- WORK REQUEST:
Where does the string "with" appear in the listing below? Copy every line where it does.

- RECORDS SUPPLIED:

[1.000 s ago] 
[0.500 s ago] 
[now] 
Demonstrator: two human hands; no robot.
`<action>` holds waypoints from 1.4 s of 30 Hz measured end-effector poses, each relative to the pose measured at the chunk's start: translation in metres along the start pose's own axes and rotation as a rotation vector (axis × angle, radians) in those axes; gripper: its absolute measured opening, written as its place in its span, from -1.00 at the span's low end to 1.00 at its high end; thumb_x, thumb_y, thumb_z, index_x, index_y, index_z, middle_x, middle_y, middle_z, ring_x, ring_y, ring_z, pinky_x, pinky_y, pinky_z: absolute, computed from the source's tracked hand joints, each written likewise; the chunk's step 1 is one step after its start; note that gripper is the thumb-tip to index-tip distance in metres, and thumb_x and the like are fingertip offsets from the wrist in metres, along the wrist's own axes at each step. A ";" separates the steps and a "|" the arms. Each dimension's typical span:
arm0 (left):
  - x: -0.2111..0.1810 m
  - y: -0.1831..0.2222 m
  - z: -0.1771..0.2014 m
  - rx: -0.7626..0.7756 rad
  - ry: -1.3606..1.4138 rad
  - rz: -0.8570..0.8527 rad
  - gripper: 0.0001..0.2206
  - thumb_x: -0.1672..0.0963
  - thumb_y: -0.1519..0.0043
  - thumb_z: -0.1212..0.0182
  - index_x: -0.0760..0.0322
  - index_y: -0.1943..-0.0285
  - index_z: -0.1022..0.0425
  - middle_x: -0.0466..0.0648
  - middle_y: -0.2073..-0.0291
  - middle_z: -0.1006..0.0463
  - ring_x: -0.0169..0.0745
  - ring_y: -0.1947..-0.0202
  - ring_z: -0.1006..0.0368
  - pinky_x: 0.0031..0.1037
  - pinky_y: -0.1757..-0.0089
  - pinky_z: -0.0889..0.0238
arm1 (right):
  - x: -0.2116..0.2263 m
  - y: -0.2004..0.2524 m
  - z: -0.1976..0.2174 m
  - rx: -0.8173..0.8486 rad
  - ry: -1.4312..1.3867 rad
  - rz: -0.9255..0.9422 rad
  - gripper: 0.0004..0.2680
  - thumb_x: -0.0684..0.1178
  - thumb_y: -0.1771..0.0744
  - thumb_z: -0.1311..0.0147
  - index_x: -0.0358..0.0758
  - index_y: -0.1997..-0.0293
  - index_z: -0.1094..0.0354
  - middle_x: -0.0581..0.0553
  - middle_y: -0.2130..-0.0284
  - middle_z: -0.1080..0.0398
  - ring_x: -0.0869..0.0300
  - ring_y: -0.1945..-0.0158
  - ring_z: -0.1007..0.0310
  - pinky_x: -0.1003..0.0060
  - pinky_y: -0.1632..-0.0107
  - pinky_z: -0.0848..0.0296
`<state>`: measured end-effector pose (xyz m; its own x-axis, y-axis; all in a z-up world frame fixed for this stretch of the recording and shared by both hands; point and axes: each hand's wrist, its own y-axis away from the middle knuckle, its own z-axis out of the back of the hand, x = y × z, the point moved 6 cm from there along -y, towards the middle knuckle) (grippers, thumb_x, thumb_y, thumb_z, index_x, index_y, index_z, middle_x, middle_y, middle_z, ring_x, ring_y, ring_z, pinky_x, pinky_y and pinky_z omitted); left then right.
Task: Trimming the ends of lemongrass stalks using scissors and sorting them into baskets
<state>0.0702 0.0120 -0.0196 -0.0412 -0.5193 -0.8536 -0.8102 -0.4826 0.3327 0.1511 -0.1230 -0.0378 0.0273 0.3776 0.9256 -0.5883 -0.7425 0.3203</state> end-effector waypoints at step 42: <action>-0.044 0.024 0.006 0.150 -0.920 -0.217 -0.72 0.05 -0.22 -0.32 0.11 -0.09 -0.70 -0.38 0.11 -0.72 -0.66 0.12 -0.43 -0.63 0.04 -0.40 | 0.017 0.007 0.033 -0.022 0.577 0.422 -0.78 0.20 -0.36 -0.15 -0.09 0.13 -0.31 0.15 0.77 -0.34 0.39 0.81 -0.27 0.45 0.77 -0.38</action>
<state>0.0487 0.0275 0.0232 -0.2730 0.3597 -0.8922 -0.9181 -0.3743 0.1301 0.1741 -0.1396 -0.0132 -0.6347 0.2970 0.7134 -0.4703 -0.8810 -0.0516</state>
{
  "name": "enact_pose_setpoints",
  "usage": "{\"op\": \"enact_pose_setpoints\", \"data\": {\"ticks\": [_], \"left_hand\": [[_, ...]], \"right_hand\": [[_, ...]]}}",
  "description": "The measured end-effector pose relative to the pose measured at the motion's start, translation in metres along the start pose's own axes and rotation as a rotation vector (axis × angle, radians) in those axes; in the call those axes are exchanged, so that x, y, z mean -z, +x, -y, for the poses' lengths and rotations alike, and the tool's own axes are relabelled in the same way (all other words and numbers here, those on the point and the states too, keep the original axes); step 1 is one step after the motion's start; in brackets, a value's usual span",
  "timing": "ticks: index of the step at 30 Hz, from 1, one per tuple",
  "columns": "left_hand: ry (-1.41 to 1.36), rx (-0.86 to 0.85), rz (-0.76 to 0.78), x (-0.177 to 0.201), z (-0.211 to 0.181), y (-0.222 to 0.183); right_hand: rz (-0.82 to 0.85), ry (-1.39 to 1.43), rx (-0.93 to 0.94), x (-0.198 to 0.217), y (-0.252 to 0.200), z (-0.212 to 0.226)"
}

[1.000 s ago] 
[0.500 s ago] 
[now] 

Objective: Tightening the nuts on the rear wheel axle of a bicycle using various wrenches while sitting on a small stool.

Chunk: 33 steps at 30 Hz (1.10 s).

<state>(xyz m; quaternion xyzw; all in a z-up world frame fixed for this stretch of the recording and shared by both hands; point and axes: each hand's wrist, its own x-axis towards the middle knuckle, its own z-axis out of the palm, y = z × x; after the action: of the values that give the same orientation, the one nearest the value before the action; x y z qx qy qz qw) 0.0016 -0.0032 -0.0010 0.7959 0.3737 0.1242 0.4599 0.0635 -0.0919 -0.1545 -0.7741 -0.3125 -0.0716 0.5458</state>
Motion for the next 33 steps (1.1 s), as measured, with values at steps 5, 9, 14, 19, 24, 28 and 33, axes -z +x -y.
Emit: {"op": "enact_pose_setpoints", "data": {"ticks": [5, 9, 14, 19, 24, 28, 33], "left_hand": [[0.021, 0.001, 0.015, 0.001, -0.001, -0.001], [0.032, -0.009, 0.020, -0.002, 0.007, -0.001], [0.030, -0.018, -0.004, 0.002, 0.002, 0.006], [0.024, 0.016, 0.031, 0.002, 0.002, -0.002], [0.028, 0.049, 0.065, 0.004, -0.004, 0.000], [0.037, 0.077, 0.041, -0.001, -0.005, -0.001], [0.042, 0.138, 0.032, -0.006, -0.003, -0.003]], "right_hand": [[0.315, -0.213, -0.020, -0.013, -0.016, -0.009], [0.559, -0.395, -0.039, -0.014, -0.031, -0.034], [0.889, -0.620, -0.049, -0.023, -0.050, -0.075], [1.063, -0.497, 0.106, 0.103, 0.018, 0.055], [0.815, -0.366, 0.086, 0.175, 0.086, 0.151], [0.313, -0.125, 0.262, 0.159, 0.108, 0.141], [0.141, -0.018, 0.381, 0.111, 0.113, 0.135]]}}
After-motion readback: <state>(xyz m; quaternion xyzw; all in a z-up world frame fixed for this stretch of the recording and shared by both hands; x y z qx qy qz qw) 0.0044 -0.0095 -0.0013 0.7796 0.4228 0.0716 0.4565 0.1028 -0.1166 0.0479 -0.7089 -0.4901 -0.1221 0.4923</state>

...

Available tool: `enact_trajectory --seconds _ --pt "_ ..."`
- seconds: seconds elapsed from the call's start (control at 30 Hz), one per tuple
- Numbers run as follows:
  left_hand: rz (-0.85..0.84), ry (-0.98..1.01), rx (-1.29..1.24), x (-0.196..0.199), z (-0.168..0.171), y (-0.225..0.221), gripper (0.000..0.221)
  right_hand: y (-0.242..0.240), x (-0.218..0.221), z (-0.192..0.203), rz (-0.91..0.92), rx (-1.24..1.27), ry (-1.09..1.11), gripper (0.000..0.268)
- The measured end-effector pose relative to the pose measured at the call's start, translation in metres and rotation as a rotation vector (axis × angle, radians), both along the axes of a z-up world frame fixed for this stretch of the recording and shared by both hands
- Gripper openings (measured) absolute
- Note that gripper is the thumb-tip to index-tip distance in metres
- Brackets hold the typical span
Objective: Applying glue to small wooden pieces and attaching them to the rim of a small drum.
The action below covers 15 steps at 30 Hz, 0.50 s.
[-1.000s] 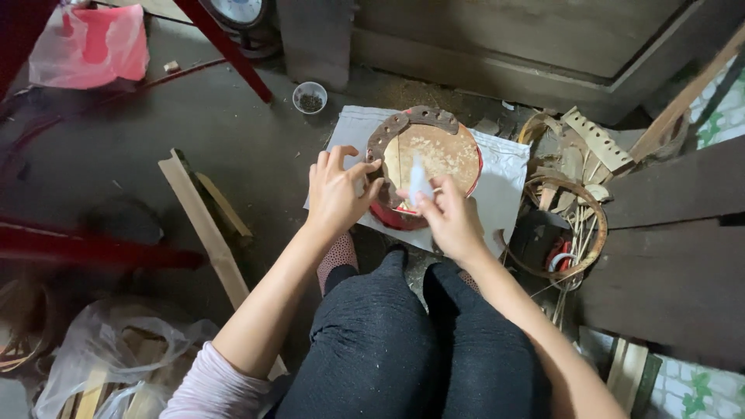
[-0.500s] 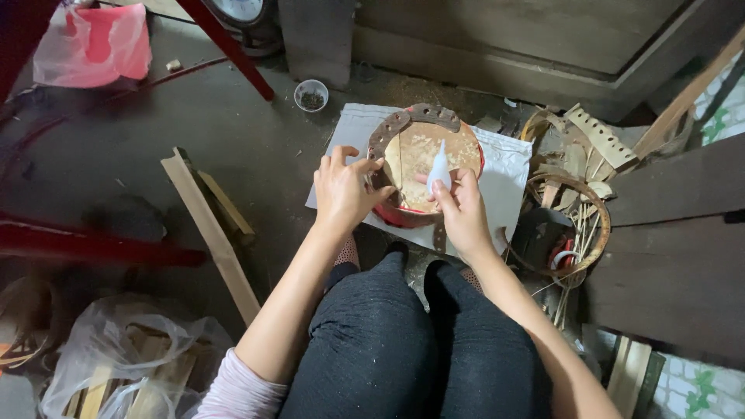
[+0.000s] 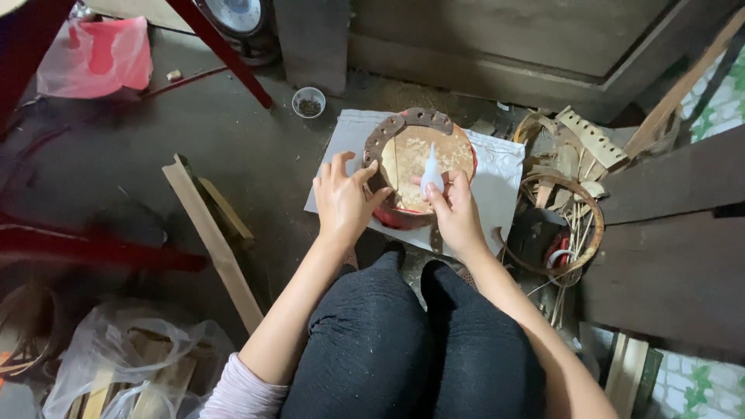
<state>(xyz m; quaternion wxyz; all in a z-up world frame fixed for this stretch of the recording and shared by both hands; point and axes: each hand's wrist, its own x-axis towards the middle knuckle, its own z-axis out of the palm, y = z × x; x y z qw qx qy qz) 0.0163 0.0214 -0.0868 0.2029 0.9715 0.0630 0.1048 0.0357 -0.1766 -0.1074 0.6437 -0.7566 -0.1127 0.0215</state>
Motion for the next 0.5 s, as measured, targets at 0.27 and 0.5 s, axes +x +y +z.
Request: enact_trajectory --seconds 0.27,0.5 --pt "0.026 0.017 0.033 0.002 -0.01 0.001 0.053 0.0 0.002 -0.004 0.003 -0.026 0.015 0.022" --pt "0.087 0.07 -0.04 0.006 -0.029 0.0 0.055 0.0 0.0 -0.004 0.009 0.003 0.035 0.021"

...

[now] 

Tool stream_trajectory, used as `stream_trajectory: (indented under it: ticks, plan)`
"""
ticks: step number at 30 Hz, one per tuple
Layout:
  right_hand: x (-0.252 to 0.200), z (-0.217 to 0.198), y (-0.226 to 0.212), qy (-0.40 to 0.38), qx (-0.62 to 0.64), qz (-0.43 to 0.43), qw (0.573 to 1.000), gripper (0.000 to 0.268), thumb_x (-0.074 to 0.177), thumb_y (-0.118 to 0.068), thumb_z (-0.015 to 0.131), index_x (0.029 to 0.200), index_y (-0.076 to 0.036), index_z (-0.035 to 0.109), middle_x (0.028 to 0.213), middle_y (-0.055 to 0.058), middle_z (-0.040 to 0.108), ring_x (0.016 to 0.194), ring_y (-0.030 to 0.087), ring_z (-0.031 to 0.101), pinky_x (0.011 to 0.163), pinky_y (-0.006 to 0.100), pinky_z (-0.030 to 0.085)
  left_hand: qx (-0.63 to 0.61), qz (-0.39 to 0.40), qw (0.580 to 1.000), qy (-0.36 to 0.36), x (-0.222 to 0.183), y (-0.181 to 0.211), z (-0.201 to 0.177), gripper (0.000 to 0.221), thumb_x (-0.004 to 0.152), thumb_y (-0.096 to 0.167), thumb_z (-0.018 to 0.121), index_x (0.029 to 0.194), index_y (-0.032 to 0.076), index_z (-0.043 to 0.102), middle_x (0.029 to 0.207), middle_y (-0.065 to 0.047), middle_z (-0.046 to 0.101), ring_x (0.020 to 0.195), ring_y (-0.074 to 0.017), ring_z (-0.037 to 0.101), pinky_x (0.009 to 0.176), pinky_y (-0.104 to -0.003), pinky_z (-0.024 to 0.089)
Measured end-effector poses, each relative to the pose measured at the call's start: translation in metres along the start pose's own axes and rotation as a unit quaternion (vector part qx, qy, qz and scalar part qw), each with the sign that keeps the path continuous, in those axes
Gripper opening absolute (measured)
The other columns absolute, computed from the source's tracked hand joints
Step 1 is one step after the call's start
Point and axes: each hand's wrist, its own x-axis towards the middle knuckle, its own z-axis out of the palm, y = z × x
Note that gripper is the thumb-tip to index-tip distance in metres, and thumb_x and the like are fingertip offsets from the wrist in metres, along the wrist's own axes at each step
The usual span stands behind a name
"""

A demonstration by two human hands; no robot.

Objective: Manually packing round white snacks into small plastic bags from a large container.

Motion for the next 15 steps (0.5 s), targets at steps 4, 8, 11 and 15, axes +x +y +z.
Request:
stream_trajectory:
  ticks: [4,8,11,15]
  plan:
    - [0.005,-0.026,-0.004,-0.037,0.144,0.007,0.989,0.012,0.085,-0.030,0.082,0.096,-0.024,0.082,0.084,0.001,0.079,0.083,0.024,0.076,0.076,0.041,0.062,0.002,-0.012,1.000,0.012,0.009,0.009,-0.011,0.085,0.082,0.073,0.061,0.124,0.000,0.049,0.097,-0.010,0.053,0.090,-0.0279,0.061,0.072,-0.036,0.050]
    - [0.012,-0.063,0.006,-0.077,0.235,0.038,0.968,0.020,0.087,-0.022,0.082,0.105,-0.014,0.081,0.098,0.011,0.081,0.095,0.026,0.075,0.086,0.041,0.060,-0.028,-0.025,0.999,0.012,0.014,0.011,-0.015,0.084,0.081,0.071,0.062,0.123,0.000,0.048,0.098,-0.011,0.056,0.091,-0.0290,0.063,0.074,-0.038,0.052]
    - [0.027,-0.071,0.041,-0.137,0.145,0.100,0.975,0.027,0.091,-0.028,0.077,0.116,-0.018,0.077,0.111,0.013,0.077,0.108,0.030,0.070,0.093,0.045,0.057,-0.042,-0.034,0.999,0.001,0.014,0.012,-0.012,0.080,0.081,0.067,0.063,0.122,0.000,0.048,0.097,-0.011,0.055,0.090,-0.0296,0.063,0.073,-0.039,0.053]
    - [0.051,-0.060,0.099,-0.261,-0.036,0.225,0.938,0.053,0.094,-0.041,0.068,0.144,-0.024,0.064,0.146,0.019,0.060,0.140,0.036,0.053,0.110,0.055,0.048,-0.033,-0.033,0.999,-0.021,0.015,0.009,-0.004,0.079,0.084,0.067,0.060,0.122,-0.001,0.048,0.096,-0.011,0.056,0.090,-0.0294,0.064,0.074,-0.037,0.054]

- ANSWER TO THE PROBLEM:
Motion for the next 33 steps (1.1 s), as measured, with values at steps 5, 9, 14, 19, 24, 28 and 33, axes -z +x -y.
Measured end-effector poses, each relative to the pose measured at the call's start: translation in metres along the start pose's own axes and rotation as a unit quaternion (vector part qx, qy, qz and scalar part qw), each with the sign that keeps the path continuous, in those axes

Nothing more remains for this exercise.